In conclusion, the Water Service prepared an action plan to implement the recommendations at Dunore Point and other similar treatment works. I stress to Members the seriousness with which I regard this incident and assure them that the implementation of Prof Long’s recommendations is underway - this is being treated as a top priority by the Water Service. Substantial progress has already been made in implementing the recom­mendations at Dunore Point, and target dates have been set for implementation at other installations.

The Chairperson of the Committee for Regional Development (Mr A Maginness):

I thank the Minister for his comprehensive report on the cryptosporidium contamination of the water supply at Dunore Point. I express the sympathy of the Committee for Regional Development to those who were adversely affected by the outbreak.

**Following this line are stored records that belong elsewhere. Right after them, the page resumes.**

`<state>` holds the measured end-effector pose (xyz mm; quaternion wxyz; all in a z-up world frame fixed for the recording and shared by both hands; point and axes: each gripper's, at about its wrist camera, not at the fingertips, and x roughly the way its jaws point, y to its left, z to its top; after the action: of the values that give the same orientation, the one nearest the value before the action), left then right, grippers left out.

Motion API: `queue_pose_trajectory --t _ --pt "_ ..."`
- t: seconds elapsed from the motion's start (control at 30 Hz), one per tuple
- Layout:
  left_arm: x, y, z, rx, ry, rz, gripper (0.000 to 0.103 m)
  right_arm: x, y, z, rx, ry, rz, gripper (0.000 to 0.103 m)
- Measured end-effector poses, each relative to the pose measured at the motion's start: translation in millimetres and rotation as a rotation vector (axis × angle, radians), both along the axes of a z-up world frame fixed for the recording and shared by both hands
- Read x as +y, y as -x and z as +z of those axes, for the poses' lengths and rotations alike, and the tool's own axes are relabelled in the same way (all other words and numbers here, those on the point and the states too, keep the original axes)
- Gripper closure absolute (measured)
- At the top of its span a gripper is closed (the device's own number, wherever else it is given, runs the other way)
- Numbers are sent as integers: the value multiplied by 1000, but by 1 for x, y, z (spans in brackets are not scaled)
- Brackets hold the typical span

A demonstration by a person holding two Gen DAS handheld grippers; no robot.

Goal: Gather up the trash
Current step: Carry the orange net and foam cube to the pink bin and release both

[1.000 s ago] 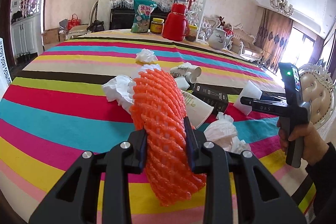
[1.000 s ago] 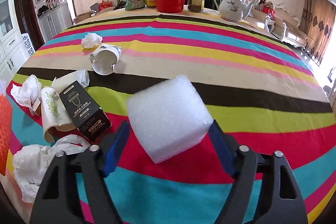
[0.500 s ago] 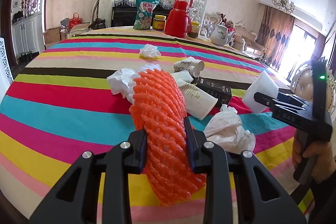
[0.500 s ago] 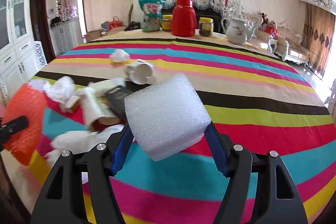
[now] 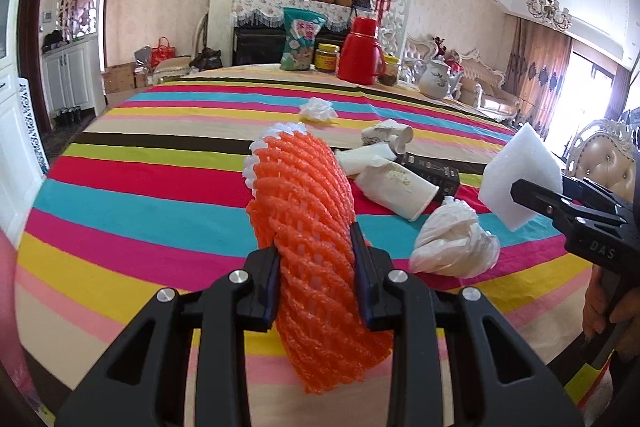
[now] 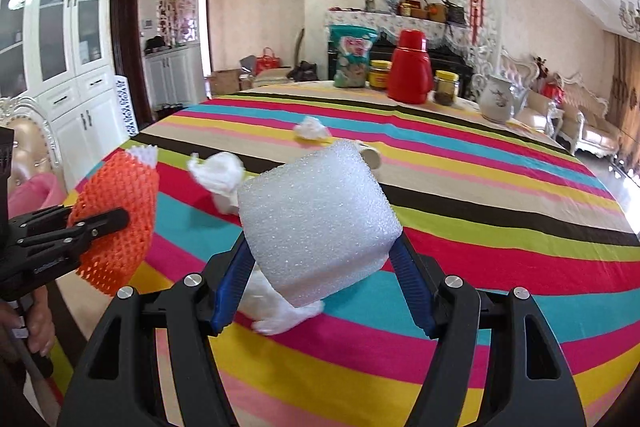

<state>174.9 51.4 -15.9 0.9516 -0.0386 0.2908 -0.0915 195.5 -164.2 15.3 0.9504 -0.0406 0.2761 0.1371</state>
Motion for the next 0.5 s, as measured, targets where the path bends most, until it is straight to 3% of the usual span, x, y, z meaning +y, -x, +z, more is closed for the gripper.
queue_pose_trajectory --t 0.5 --pt "62 55 20 -79 -77 146 73 86 10 1 -10 0 165 37"
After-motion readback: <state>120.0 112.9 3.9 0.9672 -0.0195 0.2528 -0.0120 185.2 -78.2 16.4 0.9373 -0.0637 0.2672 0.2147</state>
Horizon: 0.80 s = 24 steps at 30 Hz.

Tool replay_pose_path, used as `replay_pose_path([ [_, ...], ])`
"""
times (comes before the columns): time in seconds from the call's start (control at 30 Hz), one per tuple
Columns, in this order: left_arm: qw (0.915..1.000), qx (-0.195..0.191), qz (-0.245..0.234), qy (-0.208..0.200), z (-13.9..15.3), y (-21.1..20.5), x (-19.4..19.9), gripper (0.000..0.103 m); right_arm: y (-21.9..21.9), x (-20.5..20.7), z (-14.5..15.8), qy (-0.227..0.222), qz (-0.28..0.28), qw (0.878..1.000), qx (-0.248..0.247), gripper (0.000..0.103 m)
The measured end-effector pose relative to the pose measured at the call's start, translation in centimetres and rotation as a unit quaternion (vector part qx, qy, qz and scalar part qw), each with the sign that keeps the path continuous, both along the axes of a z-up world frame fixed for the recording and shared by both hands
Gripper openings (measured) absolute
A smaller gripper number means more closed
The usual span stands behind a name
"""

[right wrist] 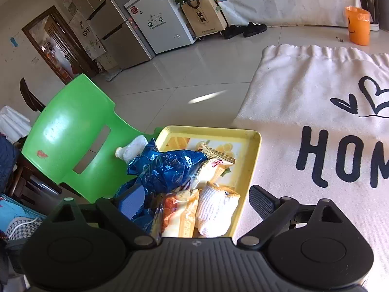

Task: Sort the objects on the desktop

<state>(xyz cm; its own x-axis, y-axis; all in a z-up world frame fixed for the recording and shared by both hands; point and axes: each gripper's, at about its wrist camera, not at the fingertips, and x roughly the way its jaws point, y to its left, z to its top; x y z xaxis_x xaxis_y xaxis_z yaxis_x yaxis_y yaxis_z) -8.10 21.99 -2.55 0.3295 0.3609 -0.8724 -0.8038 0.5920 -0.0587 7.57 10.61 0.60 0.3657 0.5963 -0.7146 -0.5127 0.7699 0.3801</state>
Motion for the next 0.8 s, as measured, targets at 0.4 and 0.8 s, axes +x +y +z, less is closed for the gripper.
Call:
replay_pose_path([
  [0.4, 0.9996, 0.017, -0.008, 0.023, 1.2, -5.1, -2.6, 0.102, -3.1, -4.1, 0.5, -0.034, 0.029, 0.997, -0.060, 0.098],
  [0.8, 0.9978, 0.047, -0.021, 0.041, 2.4, -9.2, -4.0, 0.103, -5.2, -6.6, 1.0, -0.057, 0.035, 0.995, -0.078, 0.099],
])
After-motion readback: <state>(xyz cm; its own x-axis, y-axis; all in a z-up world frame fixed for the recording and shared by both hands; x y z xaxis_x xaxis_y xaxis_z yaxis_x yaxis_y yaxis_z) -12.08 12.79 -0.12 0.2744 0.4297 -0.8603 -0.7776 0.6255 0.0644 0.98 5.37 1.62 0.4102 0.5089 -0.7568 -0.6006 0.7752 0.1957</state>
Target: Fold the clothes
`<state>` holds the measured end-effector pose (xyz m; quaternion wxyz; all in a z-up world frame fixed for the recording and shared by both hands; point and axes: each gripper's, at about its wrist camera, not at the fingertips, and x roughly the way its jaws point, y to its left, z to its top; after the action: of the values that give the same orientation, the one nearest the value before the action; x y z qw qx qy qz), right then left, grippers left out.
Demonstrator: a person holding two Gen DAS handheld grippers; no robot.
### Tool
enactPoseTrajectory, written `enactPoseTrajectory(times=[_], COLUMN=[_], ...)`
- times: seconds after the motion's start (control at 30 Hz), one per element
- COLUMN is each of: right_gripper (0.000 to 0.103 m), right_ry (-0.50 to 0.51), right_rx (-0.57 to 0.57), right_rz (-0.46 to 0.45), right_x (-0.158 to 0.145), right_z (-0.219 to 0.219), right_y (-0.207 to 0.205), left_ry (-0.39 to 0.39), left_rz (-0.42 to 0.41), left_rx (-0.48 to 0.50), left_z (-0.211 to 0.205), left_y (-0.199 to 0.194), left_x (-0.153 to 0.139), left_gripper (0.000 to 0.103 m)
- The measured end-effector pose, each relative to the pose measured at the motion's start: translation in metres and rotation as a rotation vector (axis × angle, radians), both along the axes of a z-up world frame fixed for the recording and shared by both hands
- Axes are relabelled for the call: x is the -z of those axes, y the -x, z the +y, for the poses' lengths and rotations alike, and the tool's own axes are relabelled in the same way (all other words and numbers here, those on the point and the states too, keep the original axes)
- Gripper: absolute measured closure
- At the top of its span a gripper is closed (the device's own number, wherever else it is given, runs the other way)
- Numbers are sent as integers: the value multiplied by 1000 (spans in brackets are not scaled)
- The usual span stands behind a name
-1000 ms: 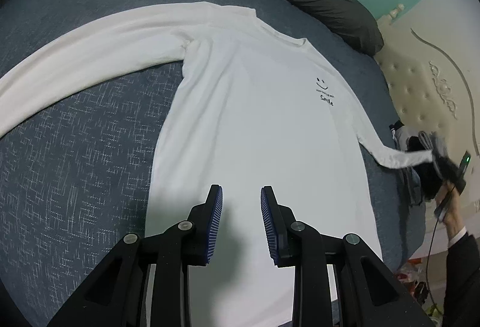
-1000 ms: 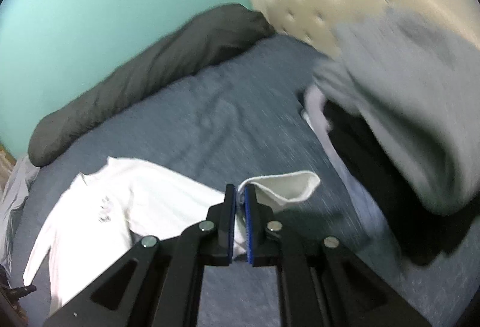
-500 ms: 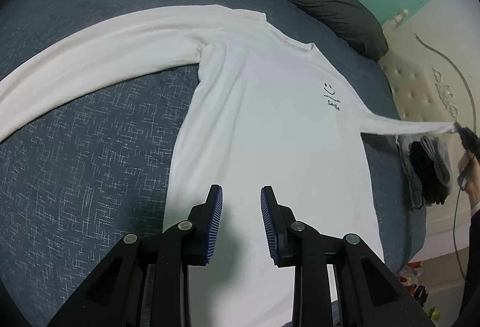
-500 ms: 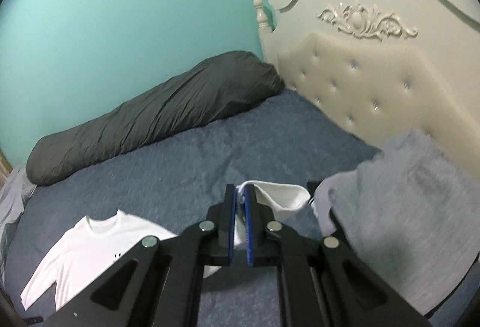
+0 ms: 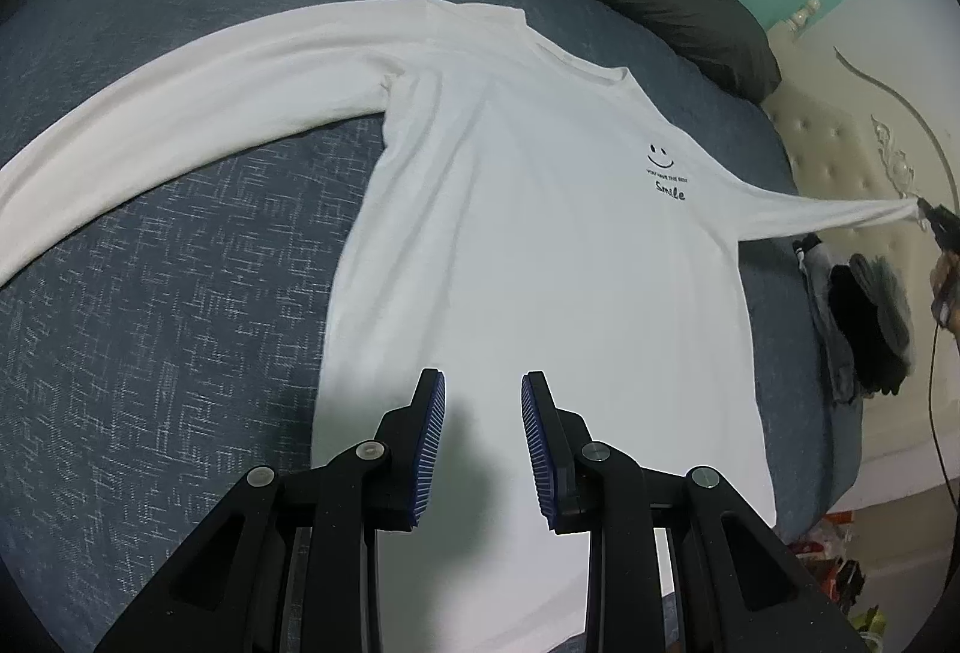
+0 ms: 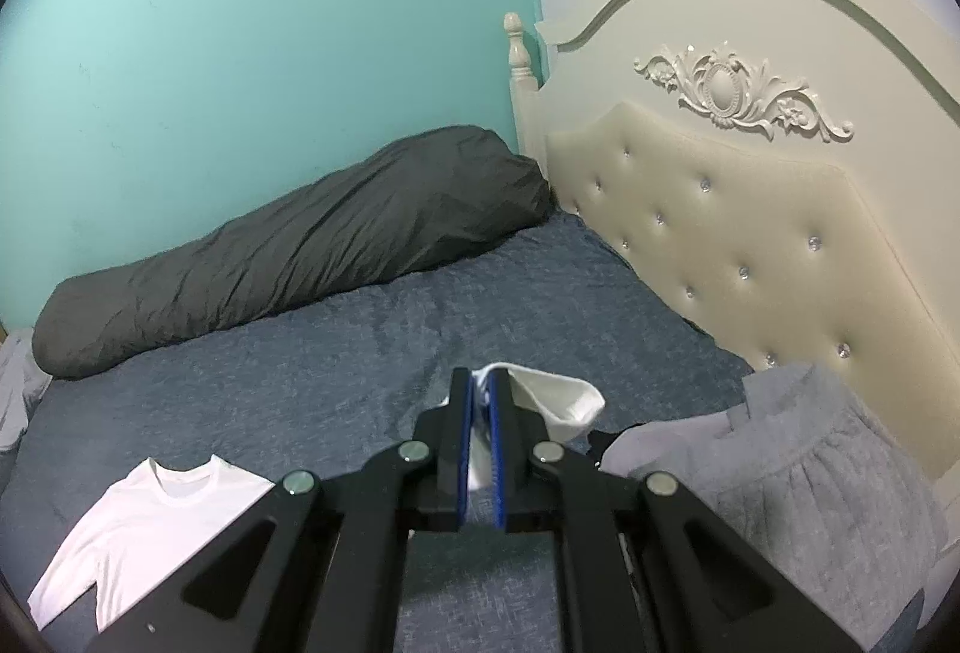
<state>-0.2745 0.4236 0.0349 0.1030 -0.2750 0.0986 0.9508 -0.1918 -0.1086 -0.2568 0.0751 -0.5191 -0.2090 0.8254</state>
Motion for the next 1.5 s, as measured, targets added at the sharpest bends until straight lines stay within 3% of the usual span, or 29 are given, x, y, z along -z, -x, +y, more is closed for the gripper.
enactPoseTrajectory(times=[0.23, 0.33, 0.53, 0.67, 0.87, 0.97, 1.07, 1.23, 1.47, 1.5], right_gripper=[98, 98, 98, 98, 98, 98, 98, 98, 93, 87], right_ry=[44, 50, 62, 103, 154, 165, 200, 206, 238, 251], right_rx=[-155, -293, -611, -807, -1034, -1085, -1122, -1126, -1088, -1084], right_rz=[74, 87, 55, -13, -190, -279, -360, -435, -532, -532], right_x=[-15, -26, -17, 20, 118, 166, 212, 262, 288, 288], right_z=[-59, -120, -268, -364, -479, -513, -536, -553, -538, -534], right_y=[4, 3, -15, -39, -85, -102, -111, -123, -131, -132], left_ry=[-31, -51, -93, -131, -143, -151, -155, -160, -189, -192], left_rz=[27, 56, 100, 122, 116, 104, 94, 75, 56, 55], left_rx=[24, 30, 10, -24, -62, -85, -98, -100, -84, -78], left_z=[15, 20, 18, 6, -14, -25, -35, -40, -27, -24], left_y=[6, 2, -9, -18, -28, -32, -34, -31, -13, -9], left_x=[-10, -19, -32, -35, -21, -10, 2, 20, 42, 45], left_gripper=[72, 62, 61, 59, 57, 57, 57, 57, 54, 53])
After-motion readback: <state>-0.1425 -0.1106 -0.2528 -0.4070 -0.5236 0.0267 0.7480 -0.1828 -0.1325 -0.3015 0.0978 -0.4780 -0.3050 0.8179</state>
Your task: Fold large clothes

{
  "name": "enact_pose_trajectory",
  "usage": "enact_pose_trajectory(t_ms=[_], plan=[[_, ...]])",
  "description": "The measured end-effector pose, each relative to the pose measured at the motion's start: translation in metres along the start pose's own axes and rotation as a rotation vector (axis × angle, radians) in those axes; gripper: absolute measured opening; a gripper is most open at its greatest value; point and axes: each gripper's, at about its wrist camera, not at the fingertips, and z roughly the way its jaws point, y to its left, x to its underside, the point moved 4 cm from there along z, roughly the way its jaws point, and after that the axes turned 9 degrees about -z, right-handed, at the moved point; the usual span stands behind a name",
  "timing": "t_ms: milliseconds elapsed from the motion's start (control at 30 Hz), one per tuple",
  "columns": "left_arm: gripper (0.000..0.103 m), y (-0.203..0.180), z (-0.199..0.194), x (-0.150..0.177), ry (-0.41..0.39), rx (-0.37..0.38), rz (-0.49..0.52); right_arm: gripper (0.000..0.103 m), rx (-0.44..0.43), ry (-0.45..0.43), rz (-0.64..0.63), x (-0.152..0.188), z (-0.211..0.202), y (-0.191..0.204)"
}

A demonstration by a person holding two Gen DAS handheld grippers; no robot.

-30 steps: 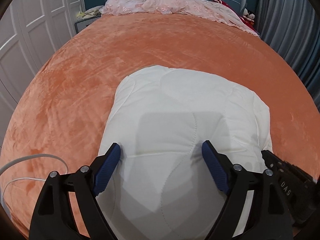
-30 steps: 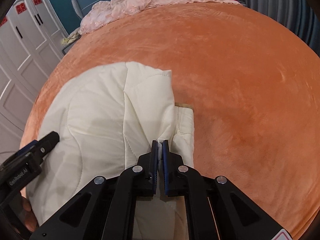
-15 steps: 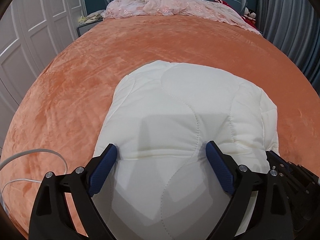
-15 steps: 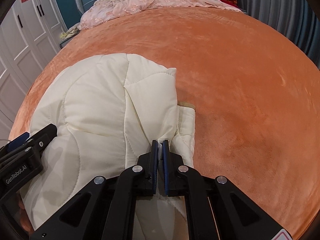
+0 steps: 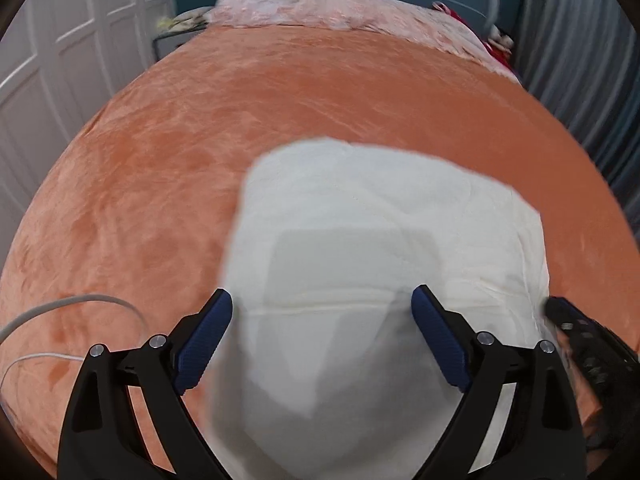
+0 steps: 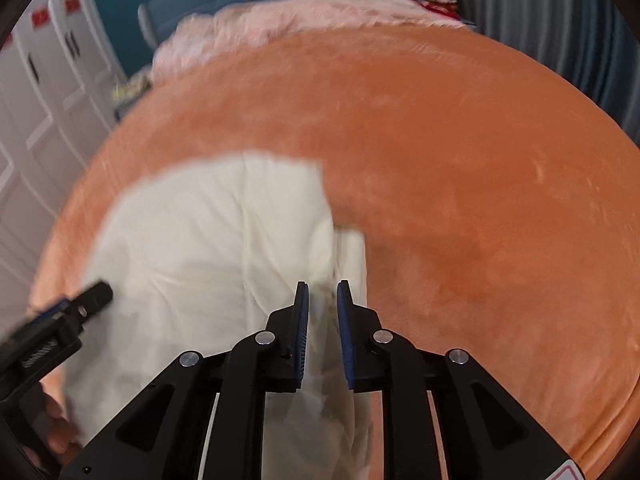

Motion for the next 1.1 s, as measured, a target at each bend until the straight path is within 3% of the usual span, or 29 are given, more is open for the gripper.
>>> enact_pose_trajectory(t_ms=[133, 200, 300, 400, 533, 667, 1100], plan=[[0.088, 0.020, -0.006, -0.032, -0.018, 0.003, -0.080, 0.018, -0.056, -0.041, -0.051, -0.032, -0.013, 0.025], [0.088, 0.017, -0.003, -0.048, -0.028, 0.002, -0.092, 0.025, -0.090, -0.027, -0.096, -0.043, -0.003, 0.043], [0.088, 0.006, 0.010, -0.057, -0.023, -0.001, -0.073, 0.026, -0.075, 0.004, -0.170, -0.050, 0.025, 0.064], [0.088, -0.006, 0.039, -0.052, 0.024, -0.019, -0.053, 0.027, -0.055, 0.053, -0.190, -0.043, 0.057, 0.074], [0.089, -0.011, 0.066, -0.037, 0.046, -0.060, -0.023, 0.028, -0.083, 0.042, -0.163, -0.037, 0.072, 0.066], [0.092, -0.011, 0.075, -0.032, 0.031, -0.070, -0.016, 0.029, -0.104, 0.033, -0.138, -0.030, 0.080, 0.061], [0.098, -0.008, 0.088, -0.024, 0.042, -0.063, -0.039, 0.029, -0.061, -0.017, -0.159, -0.024, 0.084, 0.067]])
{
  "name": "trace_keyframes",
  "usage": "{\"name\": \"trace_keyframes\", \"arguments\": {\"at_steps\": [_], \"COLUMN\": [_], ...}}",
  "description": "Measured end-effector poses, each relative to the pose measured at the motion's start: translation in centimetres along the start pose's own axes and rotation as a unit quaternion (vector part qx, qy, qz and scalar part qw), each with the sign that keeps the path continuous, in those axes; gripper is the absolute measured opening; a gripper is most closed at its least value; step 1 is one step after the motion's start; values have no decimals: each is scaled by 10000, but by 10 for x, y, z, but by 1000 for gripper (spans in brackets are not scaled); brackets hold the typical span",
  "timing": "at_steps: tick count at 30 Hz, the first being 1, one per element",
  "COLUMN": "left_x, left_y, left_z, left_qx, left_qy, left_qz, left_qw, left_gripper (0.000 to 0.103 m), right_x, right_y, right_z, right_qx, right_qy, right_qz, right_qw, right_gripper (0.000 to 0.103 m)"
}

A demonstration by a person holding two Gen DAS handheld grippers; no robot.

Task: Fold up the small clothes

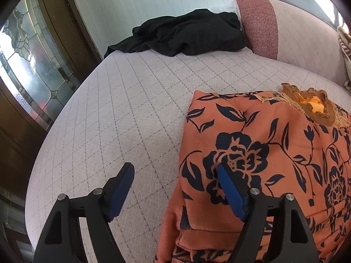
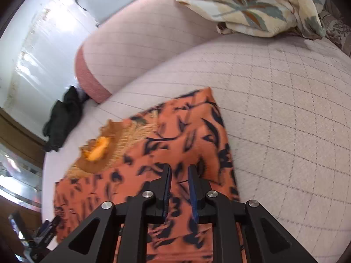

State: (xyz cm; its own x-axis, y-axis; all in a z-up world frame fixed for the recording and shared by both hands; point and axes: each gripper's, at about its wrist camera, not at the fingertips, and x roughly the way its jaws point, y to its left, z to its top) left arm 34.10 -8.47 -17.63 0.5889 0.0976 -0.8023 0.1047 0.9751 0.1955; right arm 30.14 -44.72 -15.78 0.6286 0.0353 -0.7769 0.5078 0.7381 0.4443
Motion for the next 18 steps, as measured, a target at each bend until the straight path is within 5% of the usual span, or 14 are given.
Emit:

The Minister outlined five failings in the system related to Dunmore Point. A combination of factors could have contributed to the contamination. Although I understand the substance of Prof Long’s report and accept that a combination of factors was involved, it is a poor reflection on the Water Service that these factors existed and contributed to the outbreak of cryptosporidiosis.

The Water Service is to be congratulated for dealing with the outbreak promptly.

Mr Speaker:

I urge the Chairperson to ask his question.

Mr A Maginness:

I understand the recommendations that have been made and their implementation, but can the Minister assure us that there will not be another outbreak at that location? It is worrying that the situation arose, and the public demands an assurance that it will not occur again.

10.45 am

Mr Campbell:

I thank the Committee Chairperson for his question and his comments about the professionalism of the Water Service. He asks for an assurance, but the nature of this problem is such that it is virtually impossible to give a categorical assurance that there will be no further outbreaks of cryptosporidiosis, given that low levels of cryptosporidium exist all the time.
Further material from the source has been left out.